Important safety tip with most of the spiritual world: if you ignore it, it has less power. This does not work with demons or other demi-beings. Other exceptions to the rule are vampires, zombies, ghouls, lycanthropes, witches … Oh, hell, ignoring only works for ghosts. But it does work. [120]

Is it me, or does it sound like Ms. Hamilton had a good solid thought, but then her own logic and worldview fucked it up? Or, rather, it’s like when I try to name my favorite movie. “Die Hard. And Back to the Future. But my favorite Bond movie is Goldfinger. And Raiders of the Lost Ark, which is never Indiana Jones and the Raiders of the Lost Ark, by the way. And also Empire Records. Wait, only one favorite movie?”

Her problems with grammar continue, as well.

The night sky was a curving bowl of liquid black. Stars like pinprick diamonds gave a cold, hard light. The moon was a glowing patchwork of greys and goldish-silver. The city makes you forget how dark the night, how bright the moon, how very many stars. [114]

This one needs an adverb in the last sentence, or something. No — it needs the main part of a helping verb.

There are more instances of this, but this was apparently the only one I dogeared. Ms.
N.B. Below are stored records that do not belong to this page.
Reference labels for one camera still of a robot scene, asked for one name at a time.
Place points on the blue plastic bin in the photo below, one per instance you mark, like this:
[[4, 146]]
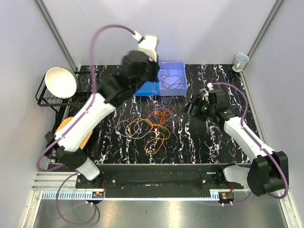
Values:
[[148, 89]]

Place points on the right aluminium frame post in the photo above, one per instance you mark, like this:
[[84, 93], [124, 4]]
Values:
[[266, 25]]

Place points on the white ceramic mug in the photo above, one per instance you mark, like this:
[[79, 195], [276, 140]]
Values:
[[240, 62]]

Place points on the aluminium frame post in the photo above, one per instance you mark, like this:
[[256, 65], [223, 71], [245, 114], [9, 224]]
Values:
[[53, 29], [266, 25]]

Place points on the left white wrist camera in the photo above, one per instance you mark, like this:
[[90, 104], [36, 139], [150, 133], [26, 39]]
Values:
[[147, 44]]

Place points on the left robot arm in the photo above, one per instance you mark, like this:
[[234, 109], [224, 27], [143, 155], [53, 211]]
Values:
[[110, 94]]

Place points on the orange perforated mat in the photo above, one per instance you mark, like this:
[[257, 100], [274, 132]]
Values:
[[65, 122]]

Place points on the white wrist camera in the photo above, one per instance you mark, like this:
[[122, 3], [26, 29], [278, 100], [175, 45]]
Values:
[[147, 44], [206, 95]]

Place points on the left aluminium frame post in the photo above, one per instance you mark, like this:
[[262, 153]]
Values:
[[53, 29]]

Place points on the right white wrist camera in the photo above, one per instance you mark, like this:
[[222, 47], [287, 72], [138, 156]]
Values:
[[206, 95]]

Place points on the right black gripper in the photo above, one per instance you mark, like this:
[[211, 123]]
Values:
[[196, 100]]

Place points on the white bowl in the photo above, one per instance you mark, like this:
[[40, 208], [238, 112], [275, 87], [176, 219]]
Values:
[[61, 82]]

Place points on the lavender plastic bin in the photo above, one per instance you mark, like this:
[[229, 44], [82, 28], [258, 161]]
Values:
[[172, 79]]

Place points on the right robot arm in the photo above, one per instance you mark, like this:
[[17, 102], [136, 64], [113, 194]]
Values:
[[268, 171]]

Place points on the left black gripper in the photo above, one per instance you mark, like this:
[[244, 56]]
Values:
[[155, 66]]

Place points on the black wire dish rack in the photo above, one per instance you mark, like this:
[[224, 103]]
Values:
[[64, 108]]

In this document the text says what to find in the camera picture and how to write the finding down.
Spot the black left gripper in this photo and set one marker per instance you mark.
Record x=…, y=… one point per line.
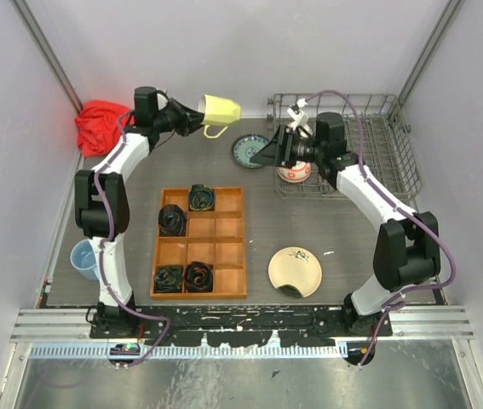
x=191, y=118

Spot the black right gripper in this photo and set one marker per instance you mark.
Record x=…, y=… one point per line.
x=278, y=151

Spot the blue green patterned plate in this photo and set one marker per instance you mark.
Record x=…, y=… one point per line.
x=244, y=147

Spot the yellow green ceramic mug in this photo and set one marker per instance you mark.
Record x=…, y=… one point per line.
x=218, y=112

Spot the red orange patterned bowl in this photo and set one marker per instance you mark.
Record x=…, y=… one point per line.
x=301, y=171

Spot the white purple patterned bowl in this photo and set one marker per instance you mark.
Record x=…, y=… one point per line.
x=304, y=132

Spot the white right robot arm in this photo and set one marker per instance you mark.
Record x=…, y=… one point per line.
x=406, y=255

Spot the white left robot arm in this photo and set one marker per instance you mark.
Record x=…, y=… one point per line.
x=101, y=203

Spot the blue yellow rolled tie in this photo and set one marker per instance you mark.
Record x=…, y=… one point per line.
x=201, y=198

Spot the red crumpled cloth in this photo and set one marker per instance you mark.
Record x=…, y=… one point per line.
x=98, y=131

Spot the orange wooden compartment tray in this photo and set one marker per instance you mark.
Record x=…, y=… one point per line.
x=216, y=238

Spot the dark brown rolled tie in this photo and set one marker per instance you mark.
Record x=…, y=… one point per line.
x=172, y=221

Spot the cream plate with flower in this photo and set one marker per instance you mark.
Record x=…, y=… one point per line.
x=295, y=272

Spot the black orange rolled tie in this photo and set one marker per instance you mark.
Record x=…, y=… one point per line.
x=198, y=277

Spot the light blue ceramic mug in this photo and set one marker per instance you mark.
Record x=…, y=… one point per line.
x=82, y=258

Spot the grey wire dish rack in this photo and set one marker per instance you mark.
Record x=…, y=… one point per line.
x=375, y=126
Hamilton definitely has a problem with question marks:

I really didn’t know what you did to repair bullet holes? [147]

In context, she’s not disbeliving of herself – she’s actually stating that she really doesn’t know what one does to repair bullet holes. Ms. Hamilton just thinks a question mark belongs there.

And this one wins the Stephenie Meyer Dust Moat Award. I refuse to dignify it with a response; I’m just going to let this sit here in the ether:

I use to come to the morgue fairly regularly. [222]
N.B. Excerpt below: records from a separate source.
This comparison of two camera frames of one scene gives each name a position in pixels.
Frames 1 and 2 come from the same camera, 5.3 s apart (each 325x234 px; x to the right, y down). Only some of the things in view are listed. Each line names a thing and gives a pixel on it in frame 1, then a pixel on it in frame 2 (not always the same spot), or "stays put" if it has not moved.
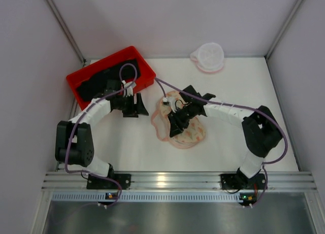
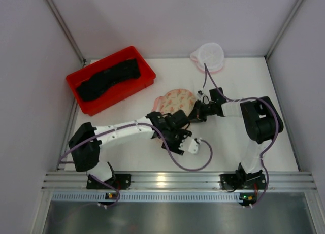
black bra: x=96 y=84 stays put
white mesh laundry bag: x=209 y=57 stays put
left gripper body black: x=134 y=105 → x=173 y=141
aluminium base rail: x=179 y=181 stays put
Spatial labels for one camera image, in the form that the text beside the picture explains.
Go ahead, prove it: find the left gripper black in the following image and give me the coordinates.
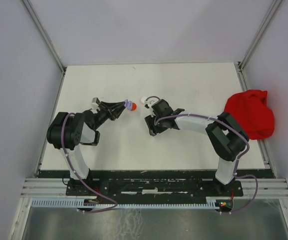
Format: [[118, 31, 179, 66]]
[[93, 100, 127, 130]]

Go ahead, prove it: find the purple charging case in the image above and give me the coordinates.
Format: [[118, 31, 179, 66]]
[[124, 99, 133, 111]]

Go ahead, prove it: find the white charging case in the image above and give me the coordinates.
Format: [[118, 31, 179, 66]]
[[140, 96, 146, 105]]

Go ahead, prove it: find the orange charging case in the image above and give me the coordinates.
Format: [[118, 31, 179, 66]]
[[130, 102, 137, 111]]

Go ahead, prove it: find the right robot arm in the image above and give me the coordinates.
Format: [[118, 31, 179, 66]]
[[141, 96, 250, 196]]

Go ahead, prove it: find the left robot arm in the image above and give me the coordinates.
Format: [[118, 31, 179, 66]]
[[46, 97, 132, 195]]

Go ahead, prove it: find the red cloth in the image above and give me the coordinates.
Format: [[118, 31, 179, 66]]
[[224, 89, 275, 140]]

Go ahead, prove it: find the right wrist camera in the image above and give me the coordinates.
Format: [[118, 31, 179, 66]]
[[144, 96, 160, 109]]

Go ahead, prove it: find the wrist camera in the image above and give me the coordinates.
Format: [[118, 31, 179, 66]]
[[144, 96, 160, 109], [91, 97, 100, 110]]

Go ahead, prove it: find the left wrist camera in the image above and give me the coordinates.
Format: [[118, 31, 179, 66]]
[[91, 97, 100, 110]]

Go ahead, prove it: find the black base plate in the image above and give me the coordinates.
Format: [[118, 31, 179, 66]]
[[66, 172, 243, 203]]

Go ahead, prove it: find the white cable duct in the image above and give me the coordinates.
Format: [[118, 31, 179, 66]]
[[30, 197, 219, 210]]

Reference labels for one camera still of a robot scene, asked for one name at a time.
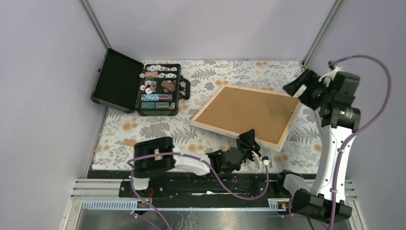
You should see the left corner aluminium post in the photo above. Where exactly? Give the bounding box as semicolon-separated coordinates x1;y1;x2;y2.
79;0;112;49

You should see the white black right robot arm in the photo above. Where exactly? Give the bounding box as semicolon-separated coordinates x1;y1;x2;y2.
274;69;361;224

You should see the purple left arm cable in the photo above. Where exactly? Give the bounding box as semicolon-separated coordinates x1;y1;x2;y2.
126;151;270;230

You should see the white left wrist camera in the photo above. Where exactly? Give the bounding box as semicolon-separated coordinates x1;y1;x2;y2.
251;151;272;172

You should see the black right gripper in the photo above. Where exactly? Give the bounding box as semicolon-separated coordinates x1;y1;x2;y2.
282;68;333;111

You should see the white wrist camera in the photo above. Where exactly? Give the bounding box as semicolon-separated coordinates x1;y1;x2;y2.
318;66;344;88
251;151;272;172

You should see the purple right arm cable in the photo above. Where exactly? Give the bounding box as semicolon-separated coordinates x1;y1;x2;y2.
287;55;392;230

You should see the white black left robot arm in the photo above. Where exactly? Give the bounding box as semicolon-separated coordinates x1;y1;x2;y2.
127;129;265;197

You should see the floral patterned table mat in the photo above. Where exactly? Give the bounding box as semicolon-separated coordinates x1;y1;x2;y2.
91;60;322;173

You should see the aluminium rail front structure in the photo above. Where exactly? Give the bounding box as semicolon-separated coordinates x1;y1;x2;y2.
63;179;369;230

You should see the small brown wooden block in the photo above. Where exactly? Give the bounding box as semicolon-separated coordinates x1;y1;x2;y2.
123;139;136;147

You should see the corner aluminium post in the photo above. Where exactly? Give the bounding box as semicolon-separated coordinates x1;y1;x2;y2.
79;0;112;49
302;0;344;67

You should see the right corner aluminium post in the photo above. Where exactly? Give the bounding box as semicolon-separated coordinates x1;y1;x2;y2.
302;0;344;67

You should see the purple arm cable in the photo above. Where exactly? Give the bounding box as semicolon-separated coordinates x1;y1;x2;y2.
287;55;392;230
126;151;270;230

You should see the light wooden picture frame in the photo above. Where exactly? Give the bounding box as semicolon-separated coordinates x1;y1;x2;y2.
190;83;304;153

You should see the black poker chip case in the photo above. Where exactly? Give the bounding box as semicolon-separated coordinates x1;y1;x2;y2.
90;48;191;116

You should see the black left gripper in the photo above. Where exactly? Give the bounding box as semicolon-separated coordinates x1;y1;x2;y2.
236;129;261;164

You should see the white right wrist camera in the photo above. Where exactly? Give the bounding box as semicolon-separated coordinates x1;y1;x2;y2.
318;66;344;88

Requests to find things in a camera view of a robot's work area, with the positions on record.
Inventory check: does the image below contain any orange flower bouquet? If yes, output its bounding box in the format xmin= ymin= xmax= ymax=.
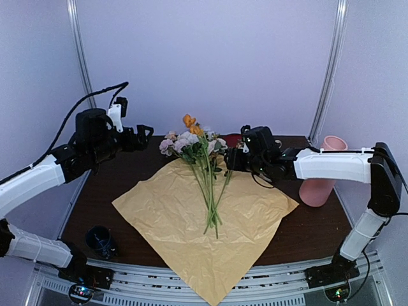
xmin=159 ymin=114 xmax=233 ymax=238

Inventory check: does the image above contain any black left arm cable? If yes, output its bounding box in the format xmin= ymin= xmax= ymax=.
xmin=28 ymin=81 xmax=130 ymax=168

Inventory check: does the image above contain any dark blue cup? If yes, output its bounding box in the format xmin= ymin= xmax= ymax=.
xmin=85 ymin=226 xmax=118 ymax=260

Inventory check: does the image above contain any left aluminium frame post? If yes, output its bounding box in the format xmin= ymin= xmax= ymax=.
xmin=66 ymin=0 xmax=92 ymax=94

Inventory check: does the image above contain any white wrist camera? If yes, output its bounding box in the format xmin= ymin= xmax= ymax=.
xmin=107 ymin=97 xmax=128 ymax=133
xmin=238 ymin=125 xmax=251 ymax=154

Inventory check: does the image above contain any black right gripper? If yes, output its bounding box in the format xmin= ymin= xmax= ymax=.
xmin=225 ymin=147 xmax=268 ymax=175

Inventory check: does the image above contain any pink cylindrical vase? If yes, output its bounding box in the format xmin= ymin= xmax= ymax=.
xmin=299 ymin=135 xmax=348 ymax=207

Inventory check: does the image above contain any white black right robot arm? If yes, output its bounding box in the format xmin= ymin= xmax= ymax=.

Finally, the whole zombie thing. In this universe, the only way to create a zombie is to raise another from the grave:

The paramedics warned me to get a tetanus booster. Zombies don’t make more zombies by biting, but the dead have nasty mouths. [140]
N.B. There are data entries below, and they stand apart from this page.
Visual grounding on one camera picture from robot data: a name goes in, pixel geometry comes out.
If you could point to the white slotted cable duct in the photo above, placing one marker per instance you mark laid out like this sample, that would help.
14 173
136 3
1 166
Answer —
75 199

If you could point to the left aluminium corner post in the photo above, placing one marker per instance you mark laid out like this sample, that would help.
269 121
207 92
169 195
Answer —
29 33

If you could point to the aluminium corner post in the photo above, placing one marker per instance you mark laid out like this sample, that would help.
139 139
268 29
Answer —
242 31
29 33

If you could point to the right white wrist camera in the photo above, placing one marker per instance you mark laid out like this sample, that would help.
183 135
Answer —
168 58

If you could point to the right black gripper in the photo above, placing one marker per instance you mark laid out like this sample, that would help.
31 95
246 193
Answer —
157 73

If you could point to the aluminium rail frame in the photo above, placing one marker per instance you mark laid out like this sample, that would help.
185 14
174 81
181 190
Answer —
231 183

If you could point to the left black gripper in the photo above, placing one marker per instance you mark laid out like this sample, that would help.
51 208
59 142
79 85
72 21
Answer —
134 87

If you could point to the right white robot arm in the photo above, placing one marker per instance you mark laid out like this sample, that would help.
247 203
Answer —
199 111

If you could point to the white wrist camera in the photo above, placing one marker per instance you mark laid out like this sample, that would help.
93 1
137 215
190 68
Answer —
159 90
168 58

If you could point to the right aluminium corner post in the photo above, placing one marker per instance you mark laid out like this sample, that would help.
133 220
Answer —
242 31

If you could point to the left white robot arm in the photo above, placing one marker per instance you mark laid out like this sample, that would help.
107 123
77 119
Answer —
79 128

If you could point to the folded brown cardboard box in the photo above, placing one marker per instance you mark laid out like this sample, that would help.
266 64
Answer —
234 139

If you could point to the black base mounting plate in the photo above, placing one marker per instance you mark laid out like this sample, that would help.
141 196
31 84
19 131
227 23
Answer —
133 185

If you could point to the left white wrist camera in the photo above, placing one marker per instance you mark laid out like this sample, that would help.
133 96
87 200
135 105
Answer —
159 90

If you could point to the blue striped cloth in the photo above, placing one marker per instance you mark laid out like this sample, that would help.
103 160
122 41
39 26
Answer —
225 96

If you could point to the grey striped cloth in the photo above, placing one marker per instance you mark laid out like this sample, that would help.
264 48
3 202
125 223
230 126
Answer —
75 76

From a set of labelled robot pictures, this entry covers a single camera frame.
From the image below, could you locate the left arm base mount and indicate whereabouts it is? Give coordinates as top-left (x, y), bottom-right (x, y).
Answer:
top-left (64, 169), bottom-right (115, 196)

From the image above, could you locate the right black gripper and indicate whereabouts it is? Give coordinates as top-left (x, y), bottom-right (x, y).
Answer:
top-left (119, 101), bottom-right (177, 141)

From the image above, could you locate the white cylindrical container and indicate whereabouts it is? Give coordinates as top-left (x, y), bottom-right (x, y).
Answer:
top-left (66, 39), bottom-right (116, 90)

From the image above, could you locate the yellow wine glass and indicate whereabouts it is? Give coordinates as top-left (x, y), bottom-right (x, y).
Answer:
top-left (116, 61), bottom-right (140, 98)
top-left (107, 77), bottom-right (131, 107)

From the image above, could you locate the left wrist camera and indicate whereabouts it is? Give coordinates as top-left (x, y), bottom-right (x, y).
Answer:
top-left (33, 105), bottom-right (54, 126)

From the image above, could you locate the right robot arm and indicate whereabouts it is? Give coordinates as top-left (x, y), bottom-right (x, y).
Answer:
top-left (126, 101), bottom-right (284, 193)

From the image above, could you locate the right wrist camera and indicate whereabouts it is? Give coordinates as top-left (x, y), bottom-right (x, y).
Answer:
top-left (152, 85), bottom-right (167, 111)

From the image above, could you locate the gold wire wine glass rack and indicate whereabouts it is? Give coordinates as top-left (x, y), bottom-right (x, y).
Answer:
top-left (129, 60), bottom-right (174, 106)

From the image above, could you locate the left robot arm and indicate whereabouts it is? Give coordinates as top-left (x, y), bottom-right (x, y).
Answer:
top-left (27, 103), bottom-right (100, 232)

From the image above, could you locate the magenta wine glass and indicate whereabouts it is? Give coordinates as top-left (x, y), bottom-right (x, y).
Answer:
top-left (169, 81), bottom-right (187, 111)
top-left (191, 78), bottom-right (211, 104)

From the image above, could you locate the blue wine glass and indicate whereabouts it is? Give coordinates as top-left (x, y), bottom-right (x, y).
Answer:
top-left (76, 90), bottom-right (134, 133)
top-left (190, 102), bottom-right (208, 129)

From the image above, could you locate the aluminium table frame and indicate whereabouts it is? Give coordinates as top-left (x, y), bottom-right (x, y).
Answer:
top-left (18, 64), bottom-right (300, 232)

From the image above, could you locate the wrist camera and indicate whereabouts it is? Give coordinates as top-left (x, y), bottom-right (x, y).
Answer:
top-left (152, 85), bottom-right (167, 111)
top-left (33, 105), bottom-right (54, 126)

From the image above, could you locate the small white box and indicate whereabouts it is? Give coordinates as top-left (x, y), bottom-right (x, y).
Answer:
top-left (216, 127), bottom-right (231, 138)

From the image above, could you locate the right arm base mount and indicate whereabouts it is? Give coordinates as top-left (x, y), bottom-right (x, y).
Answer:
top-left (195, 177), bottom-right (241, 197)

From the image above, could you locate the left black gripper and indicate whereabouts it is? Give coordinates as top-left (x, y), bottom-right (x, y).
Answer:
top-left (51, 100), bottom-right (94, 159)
So, good to know that there won’t be a mad zombie apocalypse brewin’ in this iteration of St. Louis. But, it brings up the thought that was this year’s topic of supernatural discussion at New Year’s: Resolved: The threat of a zombie apocalypse would create an uneasy alliance between humans and vampires. And I’m no longer talking about Anita Blake’s universe: I’m talking about ours. I believe that to be true. In the event that zombies rise up and begin chasing after us, looking for brains, I have to believe that an uneasy alliance will be formed between humans and vampires. Humans will have to rely on vampires for their preternatural strength, and vampires will rely on us for food. Once the zombie threat is eliminated, humans and vampires will most likely go their separate ways (unless romantic relationships have formed, in which case, sign me up for the Mystic Falls chapter). There’s a lot more I could get into, but I’m crossing my fingers that eventually, a zombie uprising will occur in these books so I can dig into it at that point.

The best piece of advice I can give a reader of this blog who might be looking at this series is: it is not for the faint of heart nor for the weak of stomach. Some of these murder scenes are particularly gruesome, and I had to fast-read a few paragraphs to move along. I can’t recall what any of the other books are like, but this title always stood out as one of the goriest. So: caveat lector.